Y hablando de lo que comemos…
Por Amanda Paulos

Es emocionante para los observadores y fotógrafos de naturaleza el momento en que podemos captar con nuestros binoculares o nuestra cámara imágenes que eternizan instantes de la vida íntima de los animales, como puede ser un depredador acosando o alimentándose de su presa, un apareamiento, o simplemente un cortejo, una familia descansando en su albergue, un casal de aves armando su nido, incubando, o alimentando o defendiendo a sus pichones, un instante en el que podemos darnos cuenta de que ellos están tomando una decisión, que están desesperados por una pérdida, que se contactan con nosotros, que a veces confidencialmente colaboran con nuestro afán y en cambio, otras, nos temen.

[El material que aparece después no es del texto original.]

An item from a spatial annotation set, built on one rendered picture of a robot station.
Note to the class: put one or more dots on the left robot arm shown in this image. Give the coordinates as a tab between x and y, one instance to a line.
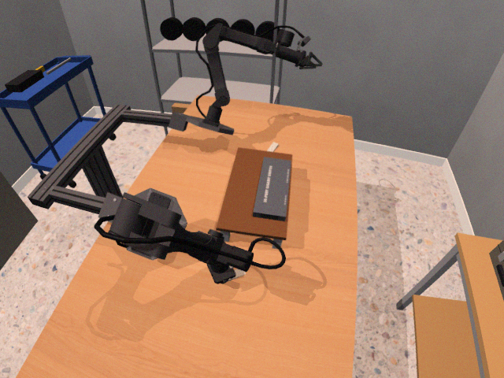
259	44

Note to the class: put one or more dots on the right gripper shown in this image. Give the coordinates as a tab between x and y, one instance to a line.
221	273

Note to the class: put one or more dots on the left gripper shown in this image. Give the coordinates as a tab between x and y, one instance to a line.
296	55

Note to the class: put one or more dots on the grey network switch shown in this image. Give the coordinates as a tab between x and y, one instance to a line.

Es un emblema de la Provincia de Buenos Aires, la Mesopotamia Argentina y Uruguay un pajarito muy bello y confiado, el pecho amarillo común, de 21 cm. En los campos se alimenta de gusanos e insectos, y también de algunos granos, y pernocta en los bañados; es más bien gregario y nos deja hacer muy buenas fotos. El fastuoso falcónido, ave rapaz de la misma familia que los chimangos y caranchos, conocido como halcón plomizo, habita en cambio en ambientes diversos de áreas rurales de todo el territorio americano. Mide alrededor de 40 cm y se posa en sitios visibles, como postes de alambrados o ramas a mediana altura. Caza en vuelo roedores, otros mamíferos pequeños, reptiles, pero mayormente aves, uno de ellos el mismo pecho amarillo. Utiliza la picada, la persecución aérea o la sorpresa. Cuando defienden su nido y pichones pueden incluso, como los demás falcónidos, atacar a las personas, que ellos consideran intrusos, haciendo vuelos rasantes sobre sus cabezas. Finalizada la crianza, en nidos abandonados de otras aves, suelen formar por un breve tiempo grupos familiares.
Retomando el dicho “dime lo que comes y te diré cómo eres”, no podemos decir que los halcones en libertad sean aves amigables, pero si no los molestamos no seremos molestados; son inteligentes, bellos, nos regalan momentos inolvidables, cumplen su rol en el ambiente, y así los hizo la creación.